A HTML tag has this same restriction yet it hasn't stopped this from being done, the answer is composition.

The core/columns block has this same problem and solves it by only allowing individual core/column blocks as its children, so it's a 2 block system. The individual core/column blocks are what hold each item.

If we apply this to your block then you would need 3 blocks:

  • testimonial block
    • testimonial left
    • testimonial right

We would then need these restrictions:

  • Testimonial blocks can only contain testimonial left/right blocks = Testimonial blocks contain the left and right blocks as a template when inserted. This template contains locks
  • testimonial left and right blocks cannot be inserted moved or removed, these are disabled in block.json supports
  • a testimonial left and right block each contain restrictions on the types of blocks they can contain

If you need a multline richtext component then you've made a mistake, what you really needed was paragraphs, for which we have paragraph blocks. Likewise don't try to reinvent lists using components, use a list block.
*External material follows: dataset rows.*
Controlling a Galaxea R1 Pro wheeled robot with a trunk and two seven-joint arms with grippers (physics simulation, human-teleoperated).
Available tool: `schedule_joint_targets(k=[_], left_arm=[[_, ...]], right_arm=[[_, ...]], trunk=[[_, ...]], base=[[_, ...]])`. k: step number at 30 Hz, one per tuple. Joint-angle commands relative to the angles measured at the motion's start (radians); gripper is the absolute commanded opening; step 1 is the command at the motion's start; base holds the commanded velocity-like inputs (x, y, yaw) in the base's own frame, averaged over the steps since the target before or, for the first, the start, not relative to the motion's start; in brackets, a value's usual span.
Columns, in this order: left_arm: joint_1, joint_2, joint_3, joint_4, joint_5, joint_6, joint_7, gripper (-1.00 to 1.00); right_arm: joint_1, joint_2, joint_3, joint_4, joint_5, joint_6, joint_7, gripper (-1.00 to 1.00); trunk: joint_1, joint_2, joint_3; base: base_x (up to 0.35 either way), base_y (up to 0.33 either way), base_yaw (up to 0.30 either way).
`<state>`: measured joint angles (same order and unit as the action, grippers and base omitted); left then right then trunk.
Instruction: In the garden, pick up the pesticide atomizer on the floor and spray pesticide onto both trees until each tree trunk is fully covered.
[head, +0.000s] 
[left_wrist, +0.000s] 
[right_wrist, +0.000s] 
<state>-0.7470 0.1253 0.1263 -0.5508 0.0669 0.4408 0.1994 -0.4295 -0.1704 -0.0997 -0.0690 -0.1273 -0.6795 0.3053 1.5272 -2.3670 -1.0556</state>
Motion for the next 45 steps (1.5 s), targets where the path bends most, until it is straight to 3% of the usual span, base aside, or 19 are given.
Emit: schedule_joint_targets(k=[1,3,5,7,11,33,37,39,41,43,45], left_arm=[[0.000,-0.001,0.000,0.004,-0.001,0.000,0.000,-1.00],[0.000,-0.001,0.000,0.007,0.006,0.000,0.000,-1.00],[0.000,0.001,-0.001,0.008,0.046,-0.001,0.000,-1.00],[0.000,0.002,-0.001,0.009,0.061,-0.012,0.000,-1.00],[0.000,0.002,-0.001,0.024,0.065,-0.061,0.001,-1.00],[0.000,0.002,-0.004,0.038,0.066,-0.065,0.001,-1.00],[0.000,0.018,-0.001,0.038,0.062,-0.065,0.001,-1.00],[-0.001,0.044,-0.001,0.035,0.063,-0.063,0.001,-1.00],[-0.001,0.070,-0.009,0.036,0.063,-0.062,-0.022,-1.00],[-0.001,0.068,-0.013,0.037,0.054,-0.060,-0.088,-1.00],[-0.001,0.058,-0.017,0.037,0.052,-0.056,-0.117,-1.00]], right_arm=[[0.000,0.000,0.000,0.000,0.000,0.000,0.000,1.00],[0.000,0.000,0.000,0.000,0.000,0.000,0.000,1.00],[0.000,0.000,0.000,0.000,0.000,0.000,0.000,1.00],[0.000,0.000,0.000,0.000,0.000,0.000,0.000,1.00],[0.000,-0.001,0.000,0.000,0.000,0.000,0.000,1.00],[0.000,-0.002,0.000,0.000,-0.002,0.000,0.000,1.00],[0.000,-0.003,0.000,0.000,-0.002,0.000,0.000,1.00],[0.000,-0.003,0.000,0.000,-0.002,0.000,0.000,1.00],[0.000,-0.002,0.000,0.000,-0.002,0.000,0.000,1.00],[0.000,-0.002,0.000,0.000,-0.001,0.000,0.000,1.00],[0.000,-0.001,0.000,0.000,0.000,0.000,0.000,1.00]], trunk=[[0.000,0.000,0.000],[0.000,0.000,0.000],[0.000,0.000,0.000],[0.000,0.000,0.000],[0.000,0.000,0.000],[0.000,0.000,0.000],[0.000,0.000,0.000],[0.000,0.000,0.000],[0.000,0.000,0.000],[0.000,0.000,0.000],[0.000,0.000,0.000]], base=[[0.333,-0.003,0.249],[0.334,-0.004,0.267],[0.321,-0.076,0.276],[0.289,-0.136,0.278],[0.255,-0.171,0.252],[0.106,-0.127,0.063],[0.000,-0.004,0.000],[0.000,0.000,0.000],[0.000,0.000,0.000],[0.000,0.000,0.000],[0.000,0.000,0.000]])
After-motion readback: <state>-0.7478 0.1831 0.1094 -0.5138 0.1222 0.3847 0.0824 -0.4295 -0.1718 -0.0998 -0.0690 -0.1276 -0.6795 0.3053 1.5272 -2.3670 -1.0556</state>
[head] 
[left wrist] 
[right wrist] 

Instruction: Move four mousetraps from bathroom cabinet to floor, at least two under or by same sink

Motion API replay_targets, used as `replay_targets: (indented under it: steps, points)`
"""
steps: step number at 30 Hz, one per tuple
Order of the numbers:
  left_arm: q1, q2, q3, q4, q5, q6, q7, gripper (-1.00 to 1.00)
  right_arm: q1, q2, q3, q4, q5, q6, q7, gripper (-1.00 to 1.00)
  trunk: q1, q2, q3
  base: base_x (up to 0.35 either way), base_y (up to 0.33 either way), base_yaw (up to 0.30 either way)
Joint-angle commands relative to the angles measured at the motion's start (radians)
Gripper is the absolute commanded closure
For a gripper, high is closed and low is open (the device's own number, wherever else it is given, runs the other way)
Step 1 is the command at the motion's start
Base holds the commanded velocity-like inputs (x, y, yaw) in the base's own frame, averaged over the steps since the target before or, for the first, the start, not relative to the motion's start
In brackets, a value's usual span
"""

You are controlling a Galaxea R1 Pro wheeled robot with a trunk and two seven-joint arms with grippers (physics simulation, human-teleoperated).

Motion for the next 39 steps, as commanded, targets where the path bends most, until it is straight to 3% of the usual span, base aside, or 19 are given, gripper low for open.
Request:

Even in situations were a custom block is necessary, try to build as much of its internals using core blocks as you can via composition. If you need internal structure, use an internal block if core can't provide it, and lock things if you're concerned about users changing them.

A Superior Alternative

Everybody focuses on having to build a custom block for everything, afterall assembling everything from scratch everytime with core blocks is tedious, but there is a much easier solution though, use a block pattern and get rid of your custom blocks completely.

Core blocks could recreate what you needed with group blocks/columns/quotes/paragraphs and custom CSS classes. All that's needed is for you to create a singular instance, lock the blocks position etc so the user can't break it, then register it as a pattern with a name and a preview. This eliminates 99% of your code while future proofing things and supporting global styles natively.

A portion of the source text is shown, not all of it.